# Work to be completed
Read through the material below and find each line that has the word "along"; copy it.

# Provided data
[Start of section]
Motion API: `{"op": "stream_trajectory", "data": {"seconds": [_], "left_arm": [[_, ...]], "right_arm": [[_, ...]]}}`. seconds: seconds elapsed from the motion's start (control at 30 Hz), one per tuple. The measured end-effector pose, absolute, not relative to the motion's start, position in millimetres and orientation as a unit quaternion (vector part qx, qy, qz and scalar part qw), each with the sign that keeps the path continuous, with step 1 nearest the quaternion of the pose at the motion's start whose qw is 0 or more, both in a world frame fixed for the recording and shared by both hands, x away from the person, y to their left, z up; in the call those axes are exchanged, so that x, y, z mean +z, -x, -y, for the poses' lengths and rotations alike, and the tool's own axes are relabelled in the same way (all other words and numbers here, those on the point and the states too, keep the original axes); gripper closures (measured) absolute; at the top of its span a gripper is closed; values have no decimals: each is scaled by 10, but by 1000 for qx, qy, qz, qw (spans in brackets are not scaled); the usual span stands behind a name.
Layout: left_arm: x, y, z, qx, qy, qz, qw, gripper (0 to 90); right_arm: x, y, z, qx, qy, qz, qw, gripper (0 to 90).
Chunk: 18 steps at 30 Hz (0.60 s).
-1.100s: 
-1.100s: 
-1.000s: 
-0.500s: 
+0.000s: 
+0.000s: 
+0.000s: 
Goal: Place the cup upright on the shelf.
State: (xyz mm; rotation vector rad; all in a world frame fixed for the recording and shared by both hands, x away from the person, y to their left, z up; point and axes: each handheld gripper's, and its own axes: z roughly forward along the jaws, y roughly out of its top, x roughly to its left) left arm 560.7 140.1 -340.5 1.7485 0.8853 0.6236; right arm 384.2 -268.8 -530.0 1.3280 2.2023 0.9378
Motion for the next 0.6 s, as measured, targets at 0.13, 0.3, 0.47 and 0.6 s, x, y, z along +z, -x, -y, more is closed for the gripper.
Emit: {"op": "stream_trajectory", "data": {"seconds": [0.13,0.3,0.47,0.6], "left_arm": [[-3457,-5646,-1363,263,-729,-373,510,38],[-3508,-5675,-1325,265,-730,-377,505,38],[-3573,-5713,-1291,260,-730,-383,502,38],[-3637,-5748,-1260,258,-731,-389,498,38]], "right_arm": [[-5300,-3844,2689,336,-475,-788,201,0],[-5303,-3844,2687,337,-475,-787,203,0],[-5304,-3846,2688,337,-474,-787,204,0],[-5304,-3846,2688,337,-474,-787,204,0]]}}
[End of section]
# Answer to this exercise
State: (xyz mm; rotation vector rad; all in a world frame fixed for the recording and shared by both hands, x away from the person, y to their left, z up; point and axes: each handheld gripper's, and its own axes: z roughly forward along the jaws, y roughly out of its top, x roughly to its left) left arm 560.7 140.1 -340.5 1.7485 0.8853 0.6236; right arm 384.2 -268.8 -530.0 1.3280 2.2023 0.9378
Motion for the next 0.6 s, as measured, targets at 0.13, 0.3, 0.47 and 0.6 s, x, y, z along +z, -x, -y, more is closed for the gripper.

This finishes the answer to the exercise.